Set down each line of the material that follows, exactly, with no pictures.

┏━━

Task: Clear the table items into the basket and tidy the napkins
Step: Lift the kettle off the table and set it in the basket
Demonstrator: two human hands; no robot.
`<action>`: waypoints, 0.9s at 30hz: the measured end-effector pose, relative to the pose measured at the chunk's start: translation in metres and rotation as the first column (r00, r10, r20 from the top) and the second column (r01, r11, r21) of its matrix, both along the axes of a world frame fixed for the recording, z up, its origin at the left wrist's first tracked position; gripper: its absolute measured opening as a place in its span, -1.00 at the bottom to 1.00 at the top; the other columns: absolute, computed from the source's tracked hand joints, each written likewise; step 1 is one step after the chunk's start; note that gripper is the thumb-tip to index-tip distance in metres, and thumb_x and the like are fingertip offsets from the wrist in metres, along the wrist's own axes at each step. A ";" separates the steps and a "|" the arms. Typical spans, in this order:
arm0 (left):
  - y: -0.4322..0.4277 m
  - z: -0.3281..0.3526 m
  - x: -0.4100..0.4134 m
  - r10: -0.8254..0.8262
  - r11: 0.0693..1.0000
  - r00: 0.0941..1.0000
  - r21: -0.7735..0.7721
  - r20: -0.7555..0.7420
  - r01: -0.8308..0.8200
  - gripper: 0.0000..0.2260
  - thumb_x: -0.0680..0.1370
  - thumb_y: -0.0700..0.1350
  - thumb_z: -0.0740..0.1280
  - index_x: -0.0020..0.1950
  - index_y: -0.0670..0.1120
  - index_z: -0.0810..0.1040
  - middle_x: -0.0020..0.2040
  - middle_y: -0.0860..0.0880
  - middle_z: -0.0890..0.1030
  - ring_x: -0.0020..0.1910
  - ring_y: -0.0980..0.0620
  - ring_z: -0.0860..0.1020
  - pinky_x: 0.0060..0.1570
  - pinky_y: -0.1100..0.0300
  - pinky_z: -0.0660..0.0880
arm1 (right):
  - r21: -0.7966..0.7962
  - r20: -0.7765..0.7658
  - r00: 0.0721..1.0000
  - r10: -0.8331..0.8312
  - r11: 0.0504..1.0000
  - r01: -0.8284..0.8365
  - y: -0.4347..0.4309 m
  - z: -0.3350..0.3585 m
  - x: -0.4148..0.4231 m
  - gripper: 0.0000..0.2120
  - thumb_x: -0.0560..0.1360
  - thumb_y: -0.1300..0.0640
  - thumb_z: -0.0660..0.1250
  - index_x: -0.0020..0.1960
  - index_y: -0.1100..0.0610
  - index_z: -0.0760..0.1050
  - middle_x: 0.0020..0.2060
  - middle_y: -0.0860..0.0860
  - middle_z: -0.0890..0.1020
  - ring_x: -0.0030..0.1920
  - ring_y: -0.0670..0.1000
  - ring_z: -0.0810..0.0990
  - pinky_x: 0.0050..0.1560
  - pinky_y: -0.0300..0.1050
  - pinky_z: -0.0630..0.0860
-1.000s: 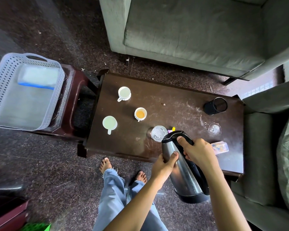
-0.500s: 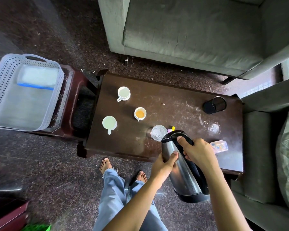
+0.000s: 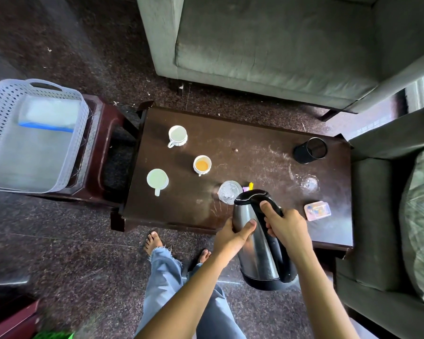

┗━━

Task response ::
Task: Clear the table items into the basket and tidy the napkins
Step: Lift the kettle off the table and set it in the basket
Demonstrator: two human hands; no robot.
`<action>`: waypoints, 0.9s at 30hz: the measured end-effector pose, relative to the pose measured at the chunk's start: translation in metres and rotation as the first column (r00, r10, r20 from the top) and the second column (r01, r11, r21) of its matrix, both along the axes of a world frame fixed for the recording, z up, its origin at the left wrist's first tracked position; gripper: its absolute measured opening as a place in its span, -1.00 at the bottom to 1.00 at the top; the other columns: absolute, computed from the source's tracked hand joints, each written likewise; step 1 is one step after the chunk's start; note that gripper is the thumb-tip to index-tip distance in metres, and thumb_x and the like are fingertip offsets from the wrist in metres, along the wrist's own axes at each step. A ";" separates the steps and a "|" the arms. Typical spans, in this order:
arm0 (left):
  - y: -0.4322..0.4277 m
  - z: -0.3281..0.3526 m
  - x: -0.4100..0.4134 m
  - r10: -0.8254..0.8262
  - r11: 0.0693..1.0000
  - r00: 0.0941..1.0000
  - r21: -0.7735..0.7721
  - r20: -0.7555..0.7420
  - r01: -0.8308..0.8200
  - gripper: 0.0000..0.2260
  - thumb_x: -0.0680..0.1370
  - thumb_y: -0.0700..0.1350
  - thumb_z: -0.0740..0.1280
  - index_x: -0.0020..0.1950
  - index_y: -0.0670..0.1120
  - index_z: -0.0810..0.1040
  - middle_x: -0.0020..0.2040
  - middle_y: -0.0860..0.0880
  - middle_z: -0.0890..0.1030
  - ring_x: -0.0020..0.1910
  - ring_y: -0.0980..0.0620
  - ring_z: -0.0860..0.1020
  - pinky_x: 0.0060..0.1570
  - pinky_y: -0.1100..0.0300
  - pinky_z: -0.0660..0.0880
arm1 (right):
  - r21: -0.7966..0.7962
  - r20: -0.7765..0.7658
  - r00: 0.0721..1.0000
  - r10: -0.8331..0.8312
  - r11: 0.0504..1.0000
  - r01: -0.8284..0.8365
  - y: -0.4347..0.4309 m
  - z: -0.3350..0.3585 m
  - x: -0.4148..0.4231 m
  - gripper: 0.0000..0.2120
  - thumb_x: -0.0560..0.1360
  - thumb_y: -0.1300..0.0640
  - thumb_z: -0.0660..0.1250
  - index_x: -0.0020..0.1960
  - index_y: -0.1100..0.0610
  - index_z: -0.0760..0.1050
  - middle_x: 0.0020..0.2060
  - middle_y: -0.0860..0.0860
  - middle_z: -0.0890..0.1020
  - ring_x: -0.0030..0.1920
  - ring_y: -0.0670..0.1000
  - ring_z: -0.0810..0.0990
  - pinky_x: 0.0050..0.1560
  - pinky_y: -0.0300..0.1050
  - pinky_z: -0.0630..0.0860
-1.000s: 
-0.500s: 
+0.000s: 

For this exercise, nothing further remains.